— TO DO —
If a line in the data below includes the string "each", please return a copy of it.

——————

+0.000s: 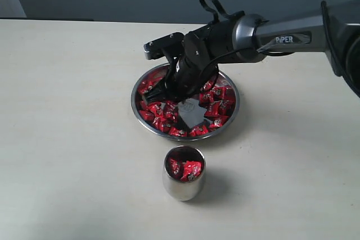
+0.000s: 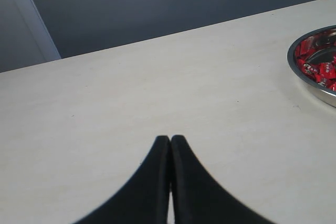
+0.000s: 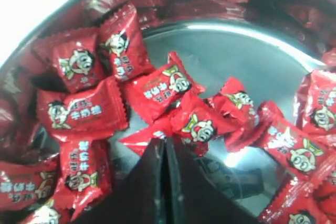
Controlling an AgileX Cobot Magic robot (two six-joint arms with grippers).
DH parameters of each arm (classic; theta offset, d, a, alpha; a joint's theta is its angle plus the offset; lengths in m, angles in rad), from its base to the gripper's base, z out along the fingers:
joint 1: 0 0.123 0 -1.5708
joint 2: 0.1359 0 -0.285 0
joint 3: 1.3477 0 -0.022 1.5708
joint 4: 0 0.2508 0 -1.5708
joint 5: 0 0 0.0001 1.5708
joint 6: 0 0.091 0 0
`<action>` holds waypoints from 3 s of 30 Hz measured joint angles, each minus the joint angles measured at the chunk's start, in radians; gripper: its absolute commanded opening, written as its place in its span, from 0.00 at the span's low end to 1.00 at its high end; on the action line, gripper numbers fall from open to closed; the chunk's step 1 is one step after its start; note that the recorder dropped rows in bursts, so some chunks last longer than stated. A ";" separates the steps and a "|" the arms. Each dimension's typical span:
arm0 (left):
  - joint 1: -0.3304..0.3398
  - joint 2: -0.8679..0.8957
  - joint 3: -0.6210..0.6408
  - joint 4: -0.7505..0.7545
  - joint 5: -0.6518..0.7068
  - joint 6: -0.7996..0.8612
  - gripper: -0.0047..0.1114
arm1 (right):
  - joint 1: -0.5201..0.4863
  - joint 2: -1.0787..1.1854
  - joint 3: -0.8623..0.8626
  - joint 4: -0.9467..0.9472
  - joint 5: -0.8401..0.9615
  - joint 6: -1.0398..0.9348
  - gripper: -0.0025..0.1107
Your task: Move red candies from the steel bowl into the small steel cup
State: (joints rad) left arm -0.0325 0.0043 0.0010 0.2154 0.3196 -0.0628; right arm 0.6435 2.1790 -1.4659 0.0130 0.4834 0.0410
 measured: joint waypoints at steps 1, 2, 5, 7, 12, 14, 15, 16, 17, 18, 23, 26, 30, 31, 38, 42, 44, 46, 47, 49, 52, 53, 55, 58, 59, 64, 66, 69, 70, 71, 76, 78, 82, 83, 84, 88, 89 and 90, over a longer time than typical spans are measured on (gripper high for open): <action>0.000 0.000 0.000 0.000 0.000 0.000 0.04 | 0.000 -0.007 0.000 0.000 0.000 0.000 0.02; 0.000 0.000 0.000 0.000 0.000 0.000 0.04 | 0.000 -0.016 0.000 0.000 0.005 0.000 0.02; 0.000 0.000 0.000 0.000 0.000 0.000 0.04 | 0.000 -0.059 0.000 0.000 0.023 0.000 0.02; 0.000 0.000 0.000 0.000 0.000 0.000 0.04 | 0.000 -0.092 0.000 0.000 0.043 0.002 0.02; 0.000 0.000 0.000 0.000 0.000 0.000 0.04 | 0.000 -0.144 0.000 0.000 0.121 0.002 0.02; 0.000 0.000 0.000 0.000 0.000 0.000 0.04 | 0.000 -0.152 0.000 0.000 0.183 -0.009 0.02; 0.000 0.000 0.000 0.000 0.000 0.000 0.04 | 0.000 -0.159 0.000 0.004 0.216 -0.022 0.02; 0.000 0.000 0.000 0.000 0.000 0.000 0.04 | 0.000 -0.163 0.000 0.014 0.250 -0.041 0.02; 0.000 0.000 0.000 0.000 0.000 0.000 0.04 | 0.000 -0.169 0.000 0.031 0.277 -0.067 0.02; 0.000 0.000 0.000 0.000 0.000 0.000 0.04 | 0.000 -0.175 0.000 0.060 0.310 -0.095 0.02; 0.000 0.000 0.000 0.000 0.000 0.000 0.04 | -0.003 -0.232 0.000 0.272 0.370 -0.184 0.02; 0.000 0.000 0.000 0.000 0.000 0.000 0.04 | -0.009 -0.272 0.000 0.421 0.319 -0.210 0.02; 0.000 0.000 0.000 0.000 0.000 0.000 0.04 | -0.030 -0.293 0.000 0.620 0.242 -0.270 0.02; 0.000 0.000 0.000 0.000 0.000 0.000 0.04 | -0.040 -0.295 0.000 0.680 0.231 -0.291 0.02; 0.000 0.000 0.000 0.000 0.000 0.000 0.04 | -0.114 -0.295 0.000 0.993 0.168 -0.335 0.02; 0.000 0.000 0.000 0.000 0.000 0.000 0.04 | -0.161 -0.295 0.000 1.117 0.122 -0.337 0.02; 0.000 0.000 0.000 0.000 0.000 0.000 0.04 | -0.184 -0.295 0.000 1.148 0.121 -0.340 0.02; 0.000 0.000 0.000 0.000 0.000 0.000 0.04 | -0.199 -0.295 0.000 1.139 0.139 -0.372 0.02; 0.000 0.000 0.000 0.000 0.000 0.000 0.04 | -0.206 -0.295 0.000 1.107 0.159 -0.401 0.02; 0.000 0.000 0.000 0.000 0.000 0.000 0.04 | -0.210 -0.295 0.000 1.010 0.224 -0.441 0.02; 0.000 0.000 0.000 0.000 0.000 0.000 0.04 | -0.201 -0.295 -0.002 0.833 0.396 -0.460 0.02; 0.000 0.000 0.000 0.000 0.000 0.000 0.04 | -0.195 -0.295 -0.002 0.798 0.458 -0.465 0.02; 0.000 0.000 0.000 0.000 0.000 0.000 0.04 | -0.178 -0.295 -0.002 0.729 0.561 -0.475 0.02; 0.000 0.000 0.000 0.000 0.000 0.000 0.04 | -0.149 -0.295 -0.002 0.645 0.667 -0.482 0.02; 0.000 0.000 0.000 0.000 0.000 0.000 0.04 | -0.136 -0.295 -0.002 0.616 0.691 -0.482 0.02; 0.000 0.000 0.000 0.000 0.000 0.000 0.04 | -0.078 -0.295 -0.002 0.507 0.727 -0.486 0.02; 0.000 0.000 0.000 0.000 0.000 0.000 0.04 | -0.040 -0.295 -0.002 0.451 0.727 -0.469 0.02; 0.000 0.000 0.000 0.000 0.000 0.000 0.04 | 0.005 -0.295 0.004 0.391 0.729 -0.440 0.02; 0.000 0.000 0.000 0.000 0.000 0.000 0.04 | 0.013 -0.297 0.013 0.384 0.729 -0.437 0.02; 0.000 0.000 0.000 0.000 0.000 0.000 0.04 | 0.024 -0.296 0.041 0.374 0.729 -0.435 0.02; 0.000 0.000 0.000 0.000 0.000 0.000 0.04 | 0.031 -0.296 0.129 0.355 0.738 -0.427 0.05; 0.000 0.000 0.000 0.000 0.000 0.000 0.04 | 0.033 -0.296 0.137 0.355 0.734 -0.427 0.21; 0.000 0.000 0.000 0.000 0.000 0.000 0.04 | 0.033 -0.296 0.137 0.355 0.727 -0.428 0.33; 0.000 0.000 0.000 0.000 0.000 0.000 0.04 | 0.033 -0.296 0.137 0.355 0.727 -0.428 0.33; 0.000 0.000 0.000 0.000 0.000 0.000 0.04 | 0.033 -0.296 0.137 0.354 0.723 -0.428 0.33; 0.000 0.000 0.000 0.000 0.000 0.000 0.04 | 0.033 -0.302 0.137 0.260 0.593 -0.373 0.33; 0.000 0.000 0.000 0.000 0.000 0.000 0.04 | 0.033 -0.306 0.133 0.213 0.534 -0.338 0.33; 0.000 0.000 0.000 0.000 0.000 0.000 0.04 | 0.033 -0.308 0.130 0.157 0.480 -0.297 0.33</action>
State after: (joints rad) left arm -0.0325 0.0043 0.0010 0.2154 0.3196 -0.0628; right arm 0.6763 1.8711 -1.3355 0.1702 0.9629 -0.2561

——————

— COMPLETED TASK —
DH parameters of each arm (classic; theta offset, d, a, alpha; a joint's theta is its angle plus the offset; lengths in m, angles in rad), from its base to the gripper's base, z out along the fingers:
`<action>` holds waypoints from 3 s of 30 Hz measured joint angles, each minus the joint angles measured at the chunk's start, in radians; gripper: its absolute commanded opening, written as its place in its span, from 0.00 at the span's low end to 1.00 at its high end; on the action line, gripper numbers fall from open to closed; the chunk's step 1 is one step after its start; note that the recorder dropped rows in bursts, so some chunks last longer than stated. A ";" separates the steps and a "|" the arms. Each dimension's typical span:

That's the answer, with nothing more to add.